Features International Sugar Journal

Transformative technologies on the horizon – crystal gazing

During the cocktail reception hosted by Mitr Phol at the recent ISSCT congress in Chiang Mai, I had the opportunity to speak with the company’s CEO Krisda Monthienvichienchai. Some ten minutes into the conversation, I was asked what technologies did I forsee impacting sugar industry in the next 20 years. Amidst the clamour of clinking glasses, animated conversations between guests, it was a tough task to offer a cogently informed reply, particularly after two glasses of beer which sapped reflection. The question was deceptively pertinent though – for a progressive business like Mitr Phol, unrelenting in its need to drive success, taking calculated risks to lead rather than follow, seeking new opportunities, new ways of doing things, are certainly par for the course. While I thought what I gave was a reasonable reply at the time, there is a compelling case for Take 2! – bereft of distraction of party atmosphere.

Some of the technologies that come to mind immediately are the following. Progress in energy storage systems will doubtless go a long way in promoting variety of renewable energy technologies from solar farms and wind farms to geothermal and tidal waves. Progress in catalytic science and technology resulting in development of cheap, highly active and environmentally-friendly catalysts, particularly in the production of hydrogen as renewable fuel and exploitation of carbon dioxide in the production of commodity chemicals will be transformative. As will be the advances in biotechnology whereby sugar factories will not only be producing one chemical – sucrose – but also a variety of high value substitute petrochemicals. Against this backdrop is progress in molecular farming offering significant opportunities in the production of biopharmaceuticals – plants as factories producing chemicals in predictable quality. For sugar factory managers, tired of having to shut down plants for periodic cleaning during campaigns will eagerly welcome development of evaporators tubes with hydrophobic surface – mechanical and chemical cleaning dispensed with. On the flip side, developments in material science, in particular, commercial scale production of metallic glass – stronger than steel, as malleable as plastics, conducting electricity and resisting wear plus corrosion – is likely to be a game changer in the manufacture and life-cycle of equipment. Advances in thermoelectric power may probably result in development robust generators that may make cogen units with turbines yesterday’s technology. In agriculture, development of powerful sensors to support decision making along with supporting autonomous vehicles will help drive resource and crop productivity.

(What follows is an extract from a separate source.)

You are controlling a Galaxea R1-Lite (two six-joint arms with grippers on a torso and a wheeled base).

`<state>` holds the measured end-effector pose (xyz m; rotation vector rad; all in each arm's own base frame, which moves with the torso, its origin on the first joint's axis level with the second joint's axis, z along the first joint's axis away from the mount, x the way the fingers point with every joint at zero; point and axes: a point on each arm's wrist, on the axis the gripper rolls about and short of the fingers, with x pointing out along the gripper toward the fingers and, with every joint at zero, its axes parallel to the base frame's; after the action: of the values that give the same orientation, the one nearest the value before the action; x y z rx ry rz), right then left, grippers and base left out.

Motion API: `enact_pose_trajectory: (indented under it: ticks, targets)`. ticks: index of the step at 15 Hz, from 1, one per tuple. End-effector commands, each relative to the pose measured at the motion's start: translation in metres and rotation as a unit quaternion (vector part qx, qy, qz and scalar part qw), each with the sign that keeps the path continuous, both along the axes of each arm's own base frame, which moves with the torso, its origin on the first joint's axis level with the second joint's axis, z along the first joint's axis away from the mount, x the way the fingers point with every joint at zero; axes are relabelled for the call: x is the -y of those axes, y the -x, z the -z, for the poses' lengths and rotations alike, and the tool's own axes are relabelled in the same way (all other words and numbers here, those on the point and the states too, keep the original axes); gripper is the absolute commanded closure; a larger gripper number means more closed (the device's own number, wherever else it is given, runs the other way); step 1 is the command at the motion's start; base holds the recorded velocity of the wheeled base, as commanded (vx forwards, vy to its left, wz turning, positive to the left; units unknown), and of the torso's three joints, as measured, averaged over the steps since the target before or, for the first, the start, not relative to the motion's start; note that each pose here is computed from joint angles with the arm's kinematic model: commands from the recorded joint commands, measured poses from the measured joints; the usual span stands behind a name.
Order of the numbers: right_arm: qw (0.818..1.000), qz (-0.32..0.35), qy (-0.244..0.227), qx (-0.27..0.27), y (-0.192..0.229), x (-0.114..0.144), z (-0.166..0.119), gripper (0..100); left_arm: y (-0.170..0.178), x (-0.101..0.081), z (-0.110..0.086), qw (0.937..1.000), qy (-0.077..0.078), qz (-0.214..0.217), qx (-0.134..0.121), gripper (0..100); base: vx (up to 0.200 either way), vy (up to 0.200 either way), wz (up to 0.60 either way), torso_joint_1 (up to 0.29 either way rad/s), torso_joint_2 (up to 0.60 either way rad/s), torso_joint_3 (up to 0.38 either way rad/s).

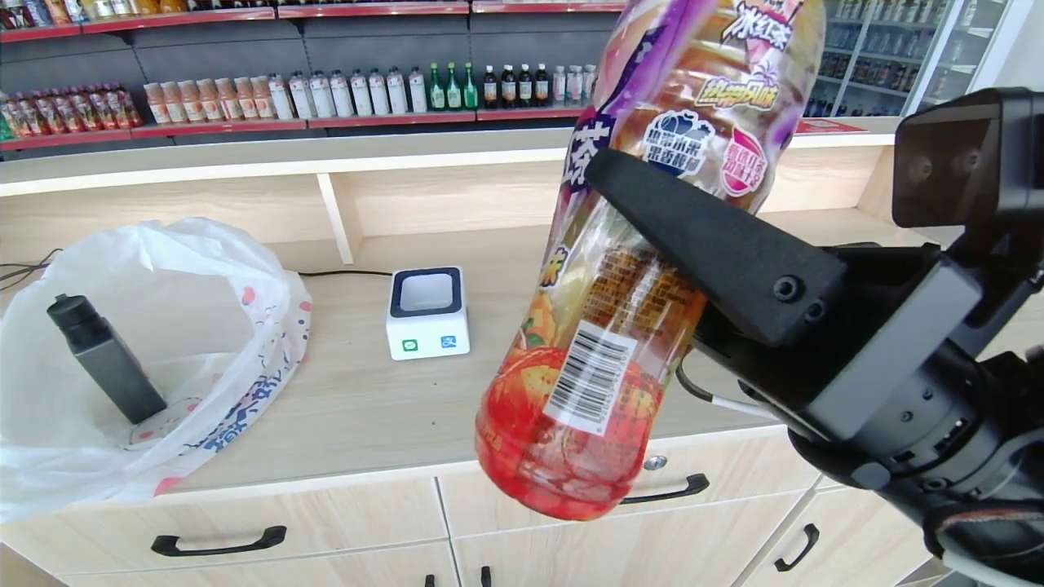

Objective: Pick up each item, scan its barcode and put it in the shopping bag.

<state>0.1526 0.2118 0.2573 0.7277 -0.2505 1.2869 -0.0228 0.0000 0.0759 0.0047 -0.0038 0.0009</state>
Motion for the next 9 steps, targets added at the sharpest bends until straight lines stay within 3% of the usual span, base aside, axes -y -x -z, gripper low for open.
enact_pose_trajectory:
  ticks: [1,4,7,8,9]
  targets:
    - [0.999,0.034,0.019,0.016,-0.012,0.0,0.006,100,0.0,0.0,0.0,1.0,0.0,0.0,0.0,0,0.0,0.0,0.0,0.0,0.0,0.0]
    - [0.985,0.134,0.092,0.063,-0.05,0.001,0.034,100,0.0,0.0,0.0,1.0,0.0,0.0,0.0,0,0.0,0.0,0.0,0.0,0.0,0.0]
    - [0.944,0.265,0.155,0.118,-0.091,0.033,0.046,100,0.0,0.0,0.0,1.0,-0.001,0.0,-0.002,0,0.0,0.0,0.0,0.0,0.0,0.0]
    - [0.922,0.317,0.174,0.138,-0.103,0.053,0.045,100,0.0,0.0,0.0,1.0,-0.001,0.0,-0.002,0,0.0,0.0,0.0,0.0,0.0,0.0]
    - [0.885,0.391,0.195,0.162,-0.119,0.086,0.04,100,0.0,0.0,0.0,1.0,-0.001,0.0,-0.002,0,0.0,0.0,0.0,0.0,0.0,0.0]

My pick of the two transformative developments are quantum computing and photosynthetic efficiency.

One of the greatest challenges facing mankind is that of increasing crop productivity from same area of land as population rises. Scientists have recently reported that they can increase plant productivity by 20% by manipulating light harvesting during photosynthesis. (See the piece on page 28 of this issue.) According to the scientists, it will be 20 years before farmers fully exploit the development.

When the variety of hurdles in quantum computing are overcome in the foreseeable future, its arrival will have far reaching effect which will invariably spill over on to the sugar industry. Quantum computing has the capability to address pressing questions that are presently unsolvable with current technologies. Quantum technologies offer sensors of unprecedented precision and computers that are exponentially more powerful than any supercomputer for a given task. All things being equal, sugar crystallization will no longer be a combination of art and science. Further, with the proliferation of Industrie 4 over the next two decades, availability of precision sensors will doubtless support process control along the value chain that will revolutionise sugar production – controlling input use, reducing waste and supporting significant productivity gains. All this is likely to be underpinned by significant breakthroughs in machine learning and artificial intelligence (AI). What is particularly exciting and even scary is the progress in AI that is likely to unfold. “The average human brain can juggle seven discrete chunks of information simultaneously; geniuses can sometimes manage nine. Either figure is extraordinary relative to the rest of the animal kingdom, but completely arbitrary as a hard cap on the complexity of thought. If we could sift through 90 concepts at once, or recall trillions of bits of data on command, we could access a whole new order of mental landscapes. It doesn’t look like the brain can be made to handle that kind of cognitive workload, but it might be able to build a machine that could.”1



1 Ross Andersen (2013) Humanity’s deep future